3. A stronger emphasis on Computer Science.
The new Computer Science courses will reflect what you all know: that Computer Science is a rigorous, fascinating and intellectually challenging subject. After all, the founder of Facebook, Mark Zuckerberg, is one of the most innovative and successful proponents of Computer Science today. But his computing skills are just as rigorous as the rest of his talents – which include Maths, Science, French, Hebrew, Latin and Ancient Greek. Computer Science requires a thorough grounding in logic and set theory, and is merging with other scientific fields into new hybrid research subjects like computational biology.

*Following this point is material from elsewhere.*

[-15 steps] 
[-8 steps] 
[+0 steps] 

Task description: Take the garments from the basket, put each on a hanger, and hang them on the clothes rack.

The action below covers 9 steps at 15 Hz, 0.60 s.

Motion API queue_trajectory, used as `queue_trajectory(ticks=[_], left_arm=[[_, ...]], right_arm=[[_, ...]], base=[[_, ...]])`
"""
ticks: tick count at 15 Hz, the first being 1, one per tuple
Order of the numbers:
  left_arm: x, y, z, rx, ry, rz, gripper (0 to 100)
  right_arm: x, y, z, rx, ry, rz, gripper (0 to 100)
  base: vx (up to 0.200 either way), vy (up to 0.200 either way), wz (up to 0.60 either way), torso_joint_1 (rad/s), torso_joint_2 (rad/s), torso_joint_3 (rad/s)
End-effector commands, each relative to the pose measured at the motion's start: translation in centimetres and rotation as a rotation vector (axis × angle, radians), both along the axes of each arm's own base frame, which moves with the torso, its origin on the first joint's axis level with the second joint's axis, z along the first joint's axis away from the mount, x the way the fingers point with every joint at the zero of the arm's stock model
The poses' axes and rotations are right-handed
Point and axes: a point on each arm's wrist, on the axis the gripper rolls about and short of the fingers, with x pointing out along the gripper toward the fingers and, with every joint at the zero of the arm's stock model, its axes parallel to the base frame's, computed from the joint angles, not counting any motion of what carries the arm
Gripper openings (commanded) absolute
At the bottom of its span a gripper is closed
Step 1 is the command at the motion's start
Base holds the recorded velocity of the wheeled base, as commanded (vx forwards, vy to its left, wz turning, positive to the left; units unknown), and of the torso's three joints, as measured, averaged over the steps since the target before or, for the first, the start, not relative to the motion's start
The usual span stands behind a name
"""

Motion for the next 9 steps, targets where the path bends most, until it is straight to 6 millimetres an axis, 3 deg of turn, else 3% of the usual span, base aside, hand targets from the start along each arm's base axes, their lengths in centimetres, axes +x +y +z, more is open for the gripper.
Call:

So I am also announcing today that, if new Computer Science GCSEs are developed that meet high standards of intellectual depth and practical value, we will certainly consider including Computer Science as an option in the English Baccalaureate.
Computer Science is now recognised as an important discipline. One interesting thought, and it is just that, is that here in Scotland, the final touches are being put to our new CfE Computing Courses whilst Gove argues that CS ‘ requires a thorough grounding in logic and set theory’. I am personally interested to know just how much of the new computing curriculum is devoted to basic computer logic, coding and programming compared to the Standard Grade/Higher course(s) that exist just now. Perhaps, a draft stage, we still have the time to add/change the direction of the course to reflect developing and emerging technologies and industry.
Needless to say, Do-Be thoroughly enjoyed Mr Gove’s comments and will continue to pioneer the development of and use of ICT as and effective and engaging tool for education – across the whole curriculum.